Cesaria Evora, Bridgewater Hall, Manchester

Bridgewater Hall, Manchester

Genuinely classy singers invariably place the needs of the song before their own desire to show off. Cape Verde's "Barefoot Diva", Cesaria Evora, is one such singer. Her melancholy voice hangs heavy in the air like a storm cloud, yet it never seeks to draw attention to itself. It's an admirably ego-less approach that allows her to inhabit the skins of female and male narrators, but when you combine it with her near invisibility as a stage performer you occasionally find yourself hankering after something a little more personal.

Evora sings morna, a form of Cape Verdean blues that bears a passing resemblance to Portuguese fado. Unlike that music's most famous current performer, Mariza, Evora makes no attempt to dramatise the internal action of the songs. In fact, for the first hour of the concert she makes no attempt even to say "Hello".

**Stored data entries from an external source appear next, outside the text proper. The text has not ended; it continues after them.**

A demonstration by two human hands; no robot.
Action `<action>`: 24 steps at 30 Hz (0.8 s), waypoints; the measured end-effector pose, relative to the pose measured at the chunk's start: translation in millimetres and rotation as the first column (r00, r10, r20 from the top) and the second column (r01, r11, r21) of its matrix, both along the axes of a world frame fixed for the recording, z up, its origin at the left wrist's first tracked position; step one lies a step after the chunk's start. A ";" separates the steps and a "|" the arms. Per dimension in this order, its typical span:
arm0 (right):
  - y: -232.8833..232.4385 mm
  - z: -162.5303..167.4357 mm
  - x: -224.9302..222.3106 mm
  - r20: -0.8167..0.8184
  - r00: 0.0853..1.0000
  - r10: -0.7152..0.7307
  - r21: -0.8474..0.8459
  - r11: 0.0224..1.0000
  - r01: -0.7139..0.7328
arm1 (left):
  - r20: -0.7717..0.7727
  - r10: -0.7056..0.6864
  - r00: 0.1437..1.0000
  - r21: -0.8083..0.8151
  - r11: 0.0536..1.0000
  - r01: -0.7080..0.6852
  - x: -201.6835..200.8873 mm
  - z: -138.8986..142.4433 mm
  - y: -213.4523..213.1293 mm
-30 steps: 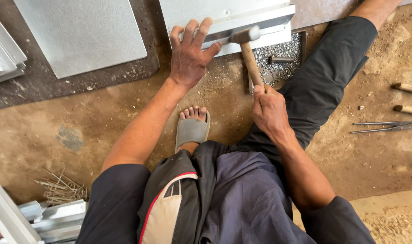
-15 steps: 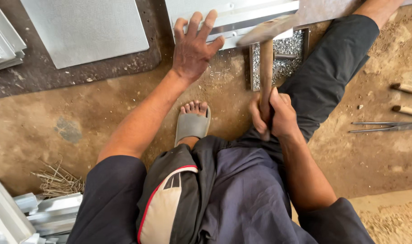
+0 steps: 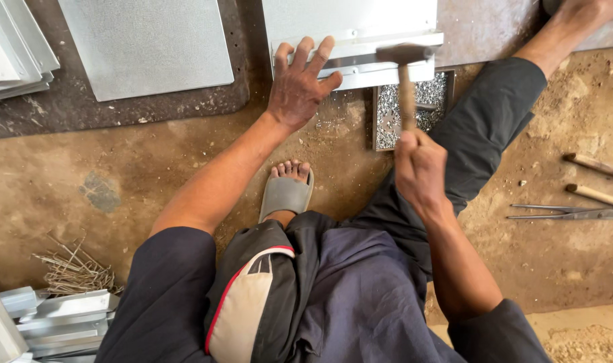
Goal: The person repeatedly places a metal strip into a slot on a white panel and hammers it to secure the fit. They continue this process across multiple panels, adjusting the strip and striking it with a hammer to ensure alignment.
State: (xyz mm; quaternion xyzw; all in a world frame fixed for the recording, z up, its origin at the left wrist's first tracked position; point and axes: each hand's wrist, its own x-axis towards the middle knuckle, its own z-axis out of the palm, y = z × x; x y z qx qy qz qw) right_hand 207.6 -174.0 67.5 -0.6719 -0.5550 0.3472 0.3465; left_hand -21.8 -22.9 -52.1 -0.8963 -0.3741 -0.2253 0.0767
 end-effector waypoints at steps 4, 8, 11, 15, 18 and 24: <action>-29.1 56.5 14.1 -0.600 0.796 0.082 0.301 0.945 0.130 | 0.050 -0.042 0.998 -0.058 0.997 0.045 1.9 -0.2 -0.1; -20.3 14.2 0.0 -0.559 0.827 0.051 0.439 0.865 0.243 | 0.036 -0.029 0.999 -0.047 0.998 0.030 -2.3 -1.1 -2.2; -6.0 -48.4 -8.8 0.413 0.896 0.161 0.026 0.982 -0.189 | 0.020 -0.022 1.000 -0.052 0.998 0.023 -5.2 1.2 2.2; -45.7 -55.9 17.9 -0.156 0.988 -0.010 -0.272 0.962 -0.033 | 0.059 -0.044 0.997 -0.100 0.994 0.050 -2.0 5.1 2.6; -61.3 -48.6 24.7 -0.369 0.927 -0.067 -0.540 0.827 -0.155 | 0.068 -0.042 0.997 -0.068 0.997 0.046 0.9 7.4 -0.7; -40.1 -102.9 -6.3 0.082 0.946 0.313 -0.541 0.811 -0.222 | 0.164 -0.100 0.981 -0.217 0.967 0.135 0.3 19.6 3.5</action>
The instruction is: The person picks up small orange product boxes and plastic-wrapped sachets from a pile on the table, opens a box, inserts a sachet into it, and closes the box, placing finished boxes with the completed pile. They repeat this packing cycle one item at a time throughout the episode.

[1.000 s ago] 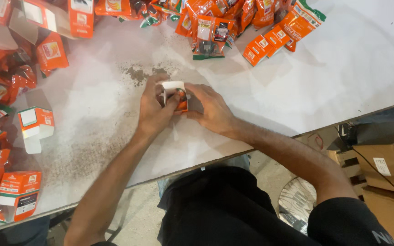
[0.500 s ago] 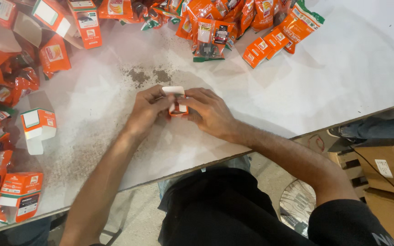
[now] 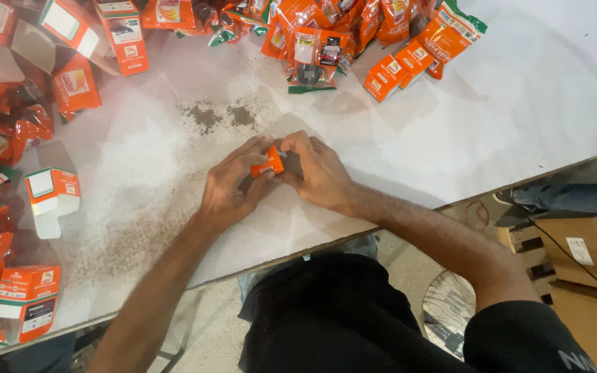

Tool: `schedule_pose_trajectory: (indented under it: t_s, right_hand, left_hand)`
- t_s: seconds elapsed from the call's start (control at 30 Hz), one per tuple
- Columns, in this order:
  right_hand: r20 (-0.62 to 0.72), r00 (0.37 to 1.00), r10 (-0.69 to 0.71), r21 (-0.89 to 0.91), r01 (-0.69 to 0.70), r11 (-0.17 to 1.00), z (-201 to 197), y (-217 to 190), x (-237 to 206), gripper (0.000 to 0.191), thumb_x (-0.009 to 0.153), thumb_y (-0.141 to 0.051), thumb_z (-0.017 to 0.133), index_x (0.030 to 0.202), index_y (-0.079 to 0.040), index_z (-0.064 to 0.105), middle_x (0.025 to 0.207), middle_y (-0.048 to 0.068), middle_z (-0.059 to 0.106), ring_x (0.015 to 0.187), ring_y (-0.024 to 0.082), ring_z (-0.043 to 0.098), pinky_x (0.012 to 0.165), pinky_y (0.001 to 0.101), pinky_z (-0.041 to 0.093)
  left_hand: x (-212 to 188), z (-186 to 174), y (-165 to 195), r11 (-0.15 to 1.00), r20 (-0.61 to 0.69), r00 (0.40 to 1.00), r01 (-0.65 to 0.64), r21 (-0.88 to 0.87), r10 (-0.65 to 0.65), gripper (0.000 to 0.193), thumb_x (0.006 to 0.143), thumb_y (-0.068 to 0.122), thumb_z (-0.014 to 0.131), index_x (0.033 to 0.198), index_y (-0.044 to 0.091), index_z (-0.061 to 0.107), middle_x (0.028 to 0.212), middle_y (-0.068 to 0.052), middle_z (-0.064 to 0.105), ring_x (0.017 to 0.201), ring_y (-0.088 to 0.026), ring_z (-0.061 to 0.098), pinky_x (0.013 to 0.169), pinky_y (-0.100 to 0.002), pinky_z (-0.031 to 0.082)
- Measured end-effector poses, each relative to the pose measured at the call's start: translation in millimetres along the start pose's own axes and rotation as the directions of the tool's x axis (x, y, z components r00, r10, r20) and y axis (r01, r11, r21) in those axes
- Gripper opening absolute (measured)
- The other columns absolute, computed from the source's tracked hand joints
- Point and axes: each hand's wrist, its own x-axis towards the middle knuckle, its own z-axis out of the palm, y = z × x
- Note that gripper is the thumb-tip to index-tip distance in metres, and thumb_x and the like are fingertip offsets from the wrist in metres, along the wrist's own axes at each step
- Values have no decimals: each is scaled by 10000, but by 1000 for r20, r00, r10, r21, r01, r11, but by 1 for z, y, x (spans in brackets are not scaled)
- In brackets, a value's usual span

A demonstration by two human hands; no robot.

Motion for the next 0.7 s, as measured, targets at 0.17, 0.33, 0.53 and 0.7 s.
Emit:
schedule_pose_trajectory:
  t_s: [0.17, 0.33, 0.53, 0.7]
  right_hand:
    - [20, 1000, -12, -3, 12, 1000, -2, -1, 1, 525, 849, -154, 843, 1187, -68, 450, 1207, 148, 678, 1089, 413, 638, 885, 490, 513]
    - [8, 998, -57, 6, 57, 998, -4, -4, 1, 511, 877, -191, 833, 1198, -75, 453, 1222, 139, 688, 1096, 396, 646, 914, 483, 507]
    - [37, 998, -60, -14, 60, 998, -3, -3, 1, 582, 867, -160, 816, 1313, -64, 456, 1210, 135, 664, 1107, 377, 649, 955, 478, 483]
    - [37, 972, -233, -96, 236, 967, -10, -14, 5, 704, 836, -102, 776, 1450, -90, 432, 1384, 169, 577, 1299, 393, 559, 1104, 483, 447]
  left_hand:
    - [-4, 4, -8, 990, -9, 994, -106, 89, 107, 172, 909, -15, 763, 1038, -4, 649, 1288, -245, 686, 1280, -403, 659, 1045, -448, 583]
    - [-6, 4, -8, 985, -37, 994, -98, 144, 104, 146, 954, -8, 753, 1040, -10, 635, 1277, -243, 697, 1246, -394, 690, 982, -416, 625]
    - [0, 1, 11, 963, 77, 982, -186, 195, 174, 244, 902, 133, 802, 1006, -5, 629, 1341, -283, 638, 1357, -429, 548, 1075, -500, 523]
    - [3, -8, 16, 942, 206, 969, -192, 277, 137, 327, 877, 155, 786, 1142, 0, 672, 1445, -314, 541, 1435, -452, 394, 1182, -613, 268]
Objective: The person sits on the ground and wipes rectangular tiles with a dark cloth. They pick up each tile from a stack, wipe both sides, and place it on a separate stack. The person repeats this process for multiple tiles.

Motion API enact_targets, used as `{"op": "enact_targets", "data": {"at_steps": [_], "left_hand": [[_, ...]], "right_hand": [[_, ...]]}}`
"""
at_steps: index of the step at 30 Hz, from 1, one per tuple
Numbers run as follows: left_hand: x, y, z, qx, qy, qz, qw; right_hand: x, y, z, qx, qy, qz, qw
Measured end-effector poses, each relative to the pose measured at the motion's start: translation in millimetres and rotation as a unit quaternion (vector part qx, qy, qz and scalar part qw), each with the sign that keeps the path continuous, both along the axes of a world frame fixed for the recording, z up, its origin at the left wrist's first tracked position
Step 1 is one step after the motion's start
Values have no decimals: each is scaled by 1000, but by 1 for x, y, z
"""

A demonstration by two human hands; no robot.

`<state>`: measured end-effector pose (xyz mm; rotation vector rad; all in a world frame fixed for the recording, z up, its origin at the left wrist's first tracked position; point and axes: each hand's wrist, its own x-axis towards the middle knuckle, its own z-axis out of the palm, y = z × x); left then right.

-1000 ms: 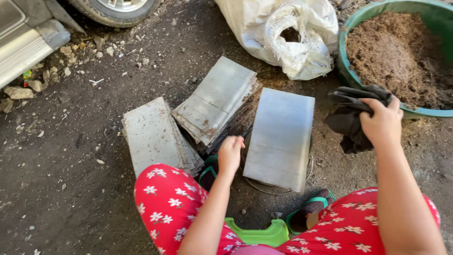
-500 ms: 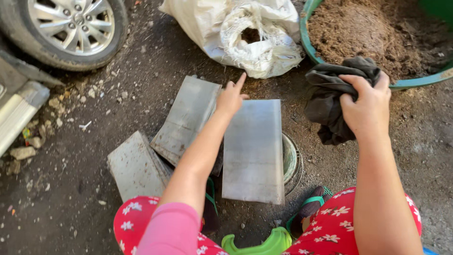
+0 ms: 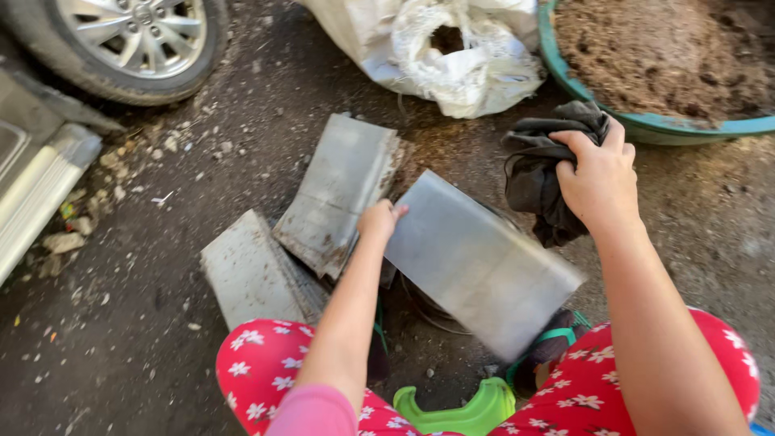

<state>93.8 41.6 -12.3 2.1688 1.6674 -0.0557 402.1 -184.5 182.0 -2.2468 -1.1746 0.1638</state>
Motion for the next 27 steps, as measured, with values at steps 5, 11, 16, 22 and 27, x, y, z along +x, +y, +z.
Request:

To be fair, this is all part of the act. Like her bare-footedness, Evora's gloomy demeanour is designed to remind us of the harsh realities of her homeland. Yet in the setting of a grand concert hall, she appears crabby and unwelcoming. Is she enjoying herself? Is she glad we're all here? As she slumps into a chair for her customary public smoke (to deafening applause, mysteriously), it is difficult to tell. Apart from a brief moment when she barks out the names of her rather fine eight-piece backing band, she remains studiously uninvolved with her audience.

Which leaves the music. Fortunately, much of it is beautiful. Africa, Brazil and Cuba all make themselves heard in the gently shuffling rhythms, while the guitarist and clarinettist make even the simplest runs a goose-pimple-inducing experience. An evening of controlled musical euphoria, despite the reticence of the star performer.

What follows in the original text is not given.